What this task involves => Return only those lines of the listing in which "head" appears.

Task input =>
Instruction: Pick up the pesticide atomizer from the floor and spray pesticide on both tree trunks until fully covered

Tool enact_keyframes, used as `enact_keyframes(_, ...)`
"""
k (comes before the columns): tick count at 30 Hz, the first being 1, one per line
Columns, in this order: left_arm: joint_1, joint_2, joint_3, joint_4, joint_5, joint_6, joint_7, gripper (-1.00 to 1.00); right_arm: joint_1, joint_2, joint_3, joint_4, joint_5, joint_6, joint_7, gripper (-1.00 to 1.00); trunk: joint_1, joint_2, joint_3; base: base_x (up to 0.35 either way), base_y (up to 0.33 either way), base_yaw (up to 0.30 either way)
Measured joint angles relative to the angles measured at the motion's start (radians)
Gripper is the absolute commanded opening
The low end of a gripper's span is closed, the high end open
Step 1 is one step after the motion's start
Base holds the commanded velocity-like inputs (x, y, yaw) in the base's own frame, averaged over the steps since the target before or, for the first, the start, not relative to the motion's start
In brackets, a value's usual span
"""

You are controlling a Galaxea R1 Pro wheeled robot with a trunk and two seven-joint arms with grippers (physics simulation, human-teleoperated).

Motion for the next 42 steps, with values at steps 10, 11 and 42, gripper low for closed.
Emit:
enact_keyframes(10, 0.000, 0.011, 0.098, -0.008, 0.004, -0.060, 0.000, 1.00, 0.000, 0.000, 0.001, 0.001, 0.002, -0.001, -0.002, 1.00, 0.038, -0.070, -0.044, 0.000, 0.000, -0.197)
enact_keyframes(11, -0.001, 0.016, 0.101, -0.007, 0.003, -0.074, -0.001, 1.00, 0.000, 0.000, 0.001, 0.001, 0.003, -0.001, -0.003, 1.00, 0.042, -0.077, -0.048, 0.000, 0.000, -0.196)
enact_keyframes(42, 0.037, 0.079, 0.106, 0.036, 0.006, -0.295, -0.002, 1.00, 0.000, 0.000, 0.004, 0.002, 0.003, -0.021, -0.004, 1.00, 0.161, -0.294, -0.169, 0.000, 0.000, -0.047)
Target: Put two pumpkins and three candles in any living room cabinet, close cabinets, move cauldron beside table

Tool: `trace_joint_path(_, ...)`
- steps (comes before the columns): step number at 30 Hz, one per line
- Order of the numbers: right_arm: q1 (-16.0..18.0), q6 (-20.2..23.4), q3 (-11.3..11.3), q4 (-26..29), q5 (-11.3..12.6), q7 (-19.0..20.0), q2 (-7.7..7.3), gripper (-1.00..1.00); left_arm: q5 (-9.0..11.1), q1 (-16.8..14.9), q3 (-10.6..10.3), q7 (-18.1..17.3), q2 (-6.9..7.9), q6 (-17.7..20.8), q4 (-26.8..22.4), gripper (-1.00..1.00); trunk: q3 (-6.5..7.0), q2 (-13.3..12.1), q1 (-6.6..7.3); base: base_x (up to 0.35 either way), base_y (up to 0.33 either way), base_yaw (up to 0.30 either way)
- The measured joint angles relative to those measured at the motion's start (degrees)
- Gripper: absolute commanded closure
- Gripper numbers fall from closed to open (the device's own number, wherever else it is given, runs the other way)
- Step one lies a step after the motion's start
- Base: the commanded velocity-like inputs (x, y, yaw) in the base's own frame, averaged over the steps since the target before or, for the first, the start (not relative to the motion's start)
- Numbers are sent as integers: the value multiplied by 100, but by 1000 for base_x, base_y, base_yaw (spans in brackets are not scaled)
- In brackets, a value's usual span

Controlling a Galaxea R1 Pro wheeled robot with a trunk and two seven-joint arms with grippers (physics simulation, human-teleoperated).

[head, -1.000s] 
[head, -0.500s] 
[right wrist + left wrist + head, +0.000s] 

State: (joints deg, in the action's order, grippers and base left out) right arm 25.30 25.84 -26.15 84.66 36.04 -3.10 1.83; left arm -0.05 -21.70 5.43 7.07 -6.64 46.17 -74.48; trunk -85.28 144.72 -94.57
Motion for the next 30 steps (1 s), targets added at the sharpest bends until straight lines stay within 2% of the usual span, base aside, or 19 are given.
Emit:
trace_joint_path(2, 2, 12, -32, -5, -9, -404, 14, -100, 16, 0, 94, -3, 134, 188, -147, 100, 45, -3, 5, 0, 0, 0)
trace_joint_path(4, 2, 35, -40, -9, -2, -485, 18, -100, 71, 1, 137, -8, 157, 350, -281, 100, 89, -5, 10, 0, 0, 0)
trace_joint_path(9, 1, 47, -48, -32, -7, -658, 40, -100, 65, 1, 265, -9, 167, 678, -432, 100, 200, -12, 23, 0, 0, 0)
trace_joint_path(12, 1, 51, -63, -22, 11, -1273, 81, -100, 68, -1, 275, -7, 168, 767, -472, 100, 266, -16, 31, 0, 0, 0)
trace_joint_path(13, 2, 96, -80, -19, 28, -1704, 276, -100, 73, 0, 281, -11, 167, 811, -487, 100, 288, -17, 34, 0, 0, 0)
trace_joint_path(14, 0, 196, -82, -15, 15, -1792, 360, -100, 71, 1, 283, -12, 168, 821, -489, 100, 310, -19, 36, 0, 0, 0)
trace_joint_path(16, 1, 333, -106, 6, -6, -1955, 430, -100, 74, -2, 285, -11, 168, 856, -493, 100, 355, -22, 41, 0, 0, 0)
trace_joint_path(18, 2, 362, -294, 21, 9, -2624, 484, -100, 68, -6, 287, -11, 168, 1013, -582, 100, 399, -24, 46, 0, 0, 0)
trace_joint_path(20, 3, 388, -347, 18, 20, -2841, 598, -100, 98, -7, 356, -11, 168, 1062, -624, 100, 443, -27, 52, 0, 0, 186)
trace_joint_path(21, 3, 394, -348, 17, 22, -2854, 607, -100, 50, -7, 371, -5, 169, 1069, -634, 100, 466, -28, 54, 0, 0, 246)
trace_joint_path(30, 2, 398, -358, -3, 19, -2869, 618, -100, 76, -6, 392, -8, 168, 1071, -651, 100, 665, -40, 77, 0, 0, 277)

Solution =>
[head, -1.000s] 
[head, -0.500s] 
[right wrist + left wrist + head, +0.000s] 

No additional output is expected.